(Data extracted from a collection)
============

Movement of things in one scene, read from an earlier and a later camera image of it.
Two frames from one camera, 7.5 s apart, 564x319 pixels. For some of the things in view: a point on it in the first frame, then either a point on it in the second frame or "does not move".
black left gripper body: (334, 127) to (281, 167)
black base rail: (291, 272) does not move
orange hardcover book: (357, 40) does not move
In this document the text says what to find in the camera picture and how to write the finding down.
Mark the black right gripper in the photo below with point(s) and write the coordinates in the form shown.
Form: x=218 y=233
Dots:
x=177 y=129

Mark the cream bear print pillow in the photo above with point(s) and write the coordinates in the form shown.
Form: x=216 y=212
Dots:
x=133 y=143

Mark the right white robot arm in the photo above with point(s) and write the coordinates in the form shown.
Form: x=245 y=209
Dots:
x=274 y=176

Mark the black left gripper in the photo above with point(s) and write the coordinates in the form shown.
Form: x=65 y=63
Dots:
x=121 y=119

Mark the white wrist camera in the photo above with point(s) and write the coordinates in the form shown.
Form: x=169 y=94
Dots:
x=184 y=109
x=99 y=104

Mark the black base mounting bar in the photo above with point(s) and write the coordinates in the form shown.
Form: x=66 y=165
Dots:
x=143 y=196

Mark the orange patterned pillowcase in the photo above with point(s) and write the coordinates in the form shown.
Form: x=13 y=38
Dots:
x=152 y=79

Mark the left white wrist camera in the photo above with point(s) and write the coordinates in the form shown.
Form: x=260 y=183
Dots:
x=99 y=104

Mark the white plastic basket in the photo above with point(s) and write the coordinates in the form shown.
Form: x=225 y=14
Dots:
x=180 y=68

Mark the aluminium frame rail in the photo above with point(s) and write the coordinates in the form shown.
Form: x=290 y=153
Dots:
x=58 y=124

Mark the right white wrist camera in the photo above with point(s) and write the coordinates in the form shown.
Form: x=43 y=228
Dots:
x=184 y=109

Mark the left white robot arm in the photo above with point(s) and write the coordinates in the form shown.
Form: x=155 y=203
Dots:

============

▶ Prompt:
Find the word "black" in the records and pull out each line that has it.

▶ Exercise result:
black left gripper body: (334, 127) to (281, 167)
black base rail: (291, 272) does not move
Mark the black right gripper in the photo below with point(s) and write the coordinates in the form shown.
Mark the black left gripper in the photo above with point(s) and write the coordinates in the form shown.
Mark the black base mounting bar in the photo above with point(s) and write the coordinates in the form shown.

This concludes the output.